番組がまず向かったのは、東京都港区にある「アンチエイジングマシン」。-196℃の液体窒素で冷気を吹き出し、マシンの中に人が入る。利用料は3分2万円。心臓疾患や高血圧の人は利用できない。
常連の女性客は「中では凍った感覚があるが、出ると普通に戻り、むしろ温かくなる」と話す。店の担当者によると、体を冷やすと全部の血液が心臓に集まり、それが全身に一気に広がり血流が良くなるのだそうだ。細胞レベルでのアンチエイジングが期待できるという。
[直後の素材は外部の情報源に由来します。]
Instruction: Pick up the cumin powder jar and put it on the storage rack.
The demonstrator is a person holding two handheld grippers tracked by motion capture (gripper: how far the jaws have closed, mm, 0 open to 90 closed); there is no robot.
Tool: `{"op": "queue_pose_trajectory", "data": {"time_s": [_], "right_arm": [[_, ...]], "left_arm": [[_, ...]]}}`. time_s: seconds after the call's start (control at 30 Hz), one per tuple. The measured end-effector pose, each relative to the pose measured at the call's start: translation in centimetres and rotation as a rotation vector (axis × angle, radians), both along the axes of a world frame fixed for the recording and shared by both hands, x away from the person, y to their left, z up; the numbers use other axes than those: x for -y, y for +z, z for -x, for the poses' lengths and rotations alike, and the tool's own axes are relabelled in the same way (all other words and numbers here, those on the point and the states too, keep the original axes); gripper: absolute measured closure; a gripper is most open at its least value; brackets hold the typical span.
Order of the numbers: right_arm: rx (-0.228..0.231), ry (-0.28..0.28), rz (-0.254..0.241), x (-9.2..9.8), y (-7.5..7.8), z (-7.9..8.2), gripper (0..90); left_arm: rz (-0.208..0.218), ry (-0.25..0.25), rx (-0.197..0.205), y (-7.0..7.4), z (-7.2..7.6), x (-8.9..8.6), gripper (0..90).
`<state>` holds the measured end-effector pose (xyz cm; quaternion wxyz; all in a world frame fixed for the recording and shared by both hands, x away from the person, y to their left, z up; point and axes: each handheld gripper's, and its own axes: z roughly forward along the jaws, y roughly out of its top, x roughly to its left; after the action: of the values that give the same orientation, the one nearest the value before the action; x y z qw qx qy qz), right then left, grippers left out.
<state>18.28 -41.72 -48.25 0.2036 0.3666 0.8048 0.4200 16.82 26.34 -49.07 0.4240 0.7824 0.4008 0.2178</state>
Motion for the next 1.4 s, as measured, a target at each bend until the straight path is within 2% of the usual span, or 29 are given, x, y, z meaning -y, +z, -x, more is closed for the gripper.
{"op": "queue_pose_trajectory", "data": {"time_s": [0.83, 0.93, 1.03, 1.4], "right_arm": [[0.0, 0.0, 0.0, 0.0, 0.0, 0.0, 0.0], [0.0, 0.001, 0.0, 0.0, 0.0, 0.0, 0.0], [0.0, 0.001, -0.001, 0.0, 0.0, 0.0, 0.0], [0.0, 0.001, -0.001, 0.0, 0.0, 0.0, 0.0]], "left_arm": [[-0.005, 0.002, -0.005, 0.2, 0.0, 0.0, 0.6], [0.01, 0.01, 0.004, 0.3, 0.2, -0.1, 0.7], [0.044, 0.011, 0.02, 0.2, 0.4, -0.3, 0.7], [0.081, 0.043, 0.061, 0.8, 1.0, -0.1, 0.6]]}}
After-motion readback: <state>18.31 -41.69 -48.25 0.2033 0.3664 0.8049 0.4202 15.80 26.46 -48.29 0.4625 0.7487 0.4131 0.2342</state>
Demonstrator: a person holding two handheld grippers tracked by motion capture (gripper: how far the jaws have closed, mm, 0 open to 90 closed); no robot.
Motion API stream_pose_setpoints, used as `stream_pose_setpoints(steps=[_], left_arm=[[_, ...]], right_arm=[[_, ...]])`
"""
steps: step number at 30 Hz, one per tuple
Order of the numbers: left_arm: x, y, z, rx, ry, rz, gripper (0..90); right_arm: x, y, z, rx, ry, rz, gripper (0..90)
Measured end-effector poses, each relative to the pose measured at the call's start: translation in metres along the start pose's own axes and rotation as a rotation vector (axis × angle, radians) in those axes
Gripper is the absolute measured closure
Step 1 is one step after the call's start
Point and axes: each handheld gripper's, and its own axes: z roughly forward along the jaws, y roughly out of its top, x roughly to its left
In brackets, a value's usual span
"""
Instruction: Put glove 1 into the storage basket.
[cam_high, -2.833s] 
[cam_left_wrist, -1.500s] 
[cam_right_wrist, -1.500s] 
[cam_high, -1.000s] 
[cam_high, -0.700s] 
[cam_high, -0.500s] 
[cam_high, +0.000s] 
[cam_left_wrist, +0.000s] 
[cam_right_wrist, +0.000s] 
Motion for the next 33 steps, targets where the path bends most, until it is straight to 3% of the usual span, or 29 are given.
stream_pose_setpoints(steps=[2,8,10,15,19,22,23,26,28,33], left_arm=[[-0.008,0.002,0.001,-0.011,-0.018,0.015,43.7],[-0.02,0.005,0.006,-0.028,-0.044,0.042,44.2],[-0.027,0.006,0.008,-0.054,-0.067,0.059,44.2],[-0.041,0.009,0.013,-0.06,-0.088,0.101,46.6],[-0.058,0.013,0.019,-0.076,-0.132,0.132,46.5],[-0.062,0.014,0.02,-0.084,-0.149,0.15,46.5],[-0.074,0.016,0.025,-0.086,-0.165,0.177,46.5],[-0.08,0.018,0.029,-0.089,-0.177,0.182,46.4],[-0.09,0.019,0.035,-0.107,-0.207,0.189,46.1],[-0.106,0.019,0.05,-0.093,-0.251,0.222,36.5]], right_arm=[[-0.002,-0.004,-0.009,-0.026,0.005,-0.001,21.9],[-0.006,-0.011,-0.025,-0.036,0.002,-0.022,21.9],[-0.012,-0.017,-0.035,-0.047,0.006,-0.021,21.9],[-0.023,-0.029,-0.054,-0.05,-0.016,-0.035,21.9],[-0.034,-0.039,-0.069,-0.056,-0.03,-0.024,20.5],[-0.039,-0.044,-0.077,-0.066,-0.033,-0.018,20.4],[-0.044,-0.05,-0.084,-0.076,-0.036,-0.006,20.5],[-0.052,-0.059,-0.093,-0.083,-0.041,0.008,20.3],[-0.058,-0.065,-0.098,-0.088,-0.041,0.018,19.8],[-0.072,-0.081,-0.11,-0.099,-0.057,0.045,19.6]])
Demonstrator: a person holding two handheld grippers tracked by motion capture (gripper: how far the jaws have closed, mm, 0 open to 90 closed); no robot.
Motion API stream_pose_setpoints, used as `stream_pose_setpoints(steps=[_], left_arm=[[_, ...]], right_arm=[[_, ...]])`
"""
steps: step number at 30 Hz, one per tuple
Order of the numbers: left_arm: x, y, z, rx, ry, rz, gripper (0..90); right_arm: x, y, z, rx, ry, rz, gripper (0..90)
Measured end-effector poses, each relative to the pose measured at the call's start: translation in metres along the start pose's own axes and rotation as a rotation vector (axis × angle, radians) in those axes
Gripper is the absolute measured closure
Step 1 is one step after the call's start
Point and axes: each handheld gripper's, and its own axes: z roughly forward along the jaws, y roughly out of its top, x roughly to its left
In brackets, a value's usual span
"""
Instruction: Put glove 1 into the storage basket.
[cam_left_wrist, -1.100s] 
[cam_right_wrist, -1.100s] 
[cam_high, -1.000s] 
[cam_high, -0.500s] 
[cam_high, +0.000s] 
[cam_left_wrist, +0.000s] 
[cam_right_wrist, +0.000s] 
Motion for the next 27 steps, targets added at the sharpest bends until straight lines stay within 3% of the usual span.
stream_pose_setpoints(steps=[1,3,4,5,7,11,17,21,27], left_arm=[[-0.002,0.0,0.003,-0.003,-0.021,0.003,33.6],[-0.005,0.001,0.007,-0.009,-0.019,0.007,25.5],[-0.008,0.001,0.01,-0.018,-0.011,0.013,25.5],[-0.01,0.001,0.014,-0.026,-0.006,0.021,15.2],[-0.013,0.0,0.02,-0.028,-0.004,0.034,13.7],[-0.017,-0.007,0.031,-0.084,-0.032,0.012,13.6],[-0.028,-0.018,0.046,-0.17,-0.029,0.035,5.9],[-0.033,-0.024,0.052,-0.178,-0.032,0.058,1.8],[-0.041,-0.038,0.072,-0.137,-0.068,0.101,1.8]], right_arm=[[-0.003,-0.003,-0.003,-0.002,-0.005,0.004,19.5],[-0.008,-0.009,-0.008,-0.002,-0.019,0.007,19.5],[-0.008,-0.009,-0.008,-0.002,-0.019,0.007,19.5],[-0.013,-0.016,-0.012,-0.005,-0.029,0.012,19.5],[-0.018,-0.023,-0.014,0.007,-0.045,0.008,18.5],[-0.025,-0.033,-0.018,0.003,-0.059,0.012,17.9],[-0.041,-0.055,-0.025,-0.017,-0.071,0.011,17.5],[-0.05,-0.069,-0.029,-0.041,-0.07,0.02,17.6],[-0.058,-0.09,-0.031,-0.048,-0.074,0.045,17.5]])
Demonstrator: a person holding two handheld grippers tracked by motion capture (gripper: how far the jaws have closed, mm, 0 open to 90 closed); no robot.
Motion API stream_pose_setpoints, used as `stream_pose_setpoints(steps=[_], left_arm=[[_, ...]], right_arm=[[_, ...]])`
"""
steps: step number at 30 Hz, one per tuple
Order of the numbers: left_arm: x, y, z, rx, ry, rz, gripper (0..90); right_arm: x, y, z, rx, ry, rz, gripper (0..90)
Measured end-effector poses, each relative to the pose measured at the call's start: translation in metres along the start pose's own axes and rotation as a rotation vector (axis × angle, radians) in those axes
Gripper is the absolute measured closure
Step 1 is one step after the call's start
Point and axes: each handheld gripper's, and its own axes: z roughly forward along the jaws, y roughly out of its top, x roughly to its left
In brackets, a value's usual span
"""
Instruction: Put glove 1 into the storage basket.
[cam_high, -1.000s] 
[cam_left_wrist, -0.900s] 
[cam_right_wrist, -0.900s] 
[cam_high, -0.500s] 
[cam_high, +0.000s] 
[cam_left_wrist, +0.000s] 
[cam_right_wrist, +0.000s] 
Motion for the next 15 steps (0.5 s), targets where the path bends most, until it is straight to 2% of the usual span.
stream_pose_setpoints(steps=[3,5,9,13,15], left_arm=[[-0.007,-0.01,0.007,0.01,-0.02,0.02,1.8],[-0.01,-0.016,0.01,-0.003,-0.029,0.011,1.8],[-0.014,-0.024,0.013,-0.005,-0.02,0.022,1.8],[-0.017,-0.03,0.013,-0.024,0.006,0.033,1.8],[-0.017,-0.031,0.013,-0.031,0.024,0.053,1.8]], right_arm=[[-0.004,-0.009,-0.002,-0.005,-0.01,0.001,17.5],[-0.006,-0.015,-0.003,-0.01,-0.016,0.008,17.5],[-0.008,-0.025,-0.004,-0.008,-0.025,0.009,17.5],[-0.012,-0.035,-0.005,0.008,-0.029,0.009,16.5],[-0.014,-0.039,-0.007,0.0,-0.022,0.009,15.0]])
今、日本のアンチエイジング製品の市場規模は1兆円を超え、2033年には1.6兆円に伸びると予想されている。大学病院も抗加齢をうたう美容医療に乗り出しているところがあり、慶應義塾大学病院もその一つだ。昨年から自由診療の美容外科を開設、フェイスリフトや腹部のたるみを解消する手術を始め、費用は29万~110万円。美容外科トップの貴志和生教授によれば、大学病院の経営安定に寄与することが期待されているという。
アンチエイジングは女性だけのものではない。男性専門のコンサルタントも現れた。Akiさん(33歳)はジムでの筋トレや美肌レーザー治療、髪の生え際アートメークまで、若返りのために1000万円以上投じてきた。
コンサルティングの目標は「-10歳の若返り」だそうで、顧客にファッションのアドバイスもしている。料金は半年で66万円だ。見た目が若返ったことで自信を持って仕事に取り組むことができるようになったとの評価もあった。
大阪大学大学院の日比野佐和子特任准教授は「褐色脂肪細胞といって、新陳代謝を上げて基礎体温を上げる脂肪細胞がいっぱいある」とした上で、「筋トレはやりすぎると遺伝子年齢や体内年齢が老化する」と注意を促した。
近頃小学生に人気のファッション雑誌「KOGYARU」。専属モデルは9~13歳で、公式チャンネルにはキッズモデルの美容動画が多数アップされている。小学1年生のときからスキンケアしてきたという子どもインフルエンサーもいる。
番組コメンテーターの美容家IKKOは「おしゃれを楽しむことは良いこと。でも、10代は肌がパツパツだし、今ある状態を楽しんでいくという考えも一つ」と提案した。
米国では子どもが大人用のスキンケア製品を使い続けて肌トラブルを起こし、裁判に発展した。子どもの言い分は「大人になってからのシミやシワを防ぐ」ことだったが、本末転倒になってしまった。大きなビジネスチャンスの1つとなったアンチエイジングだが、バランスが大切ということだ。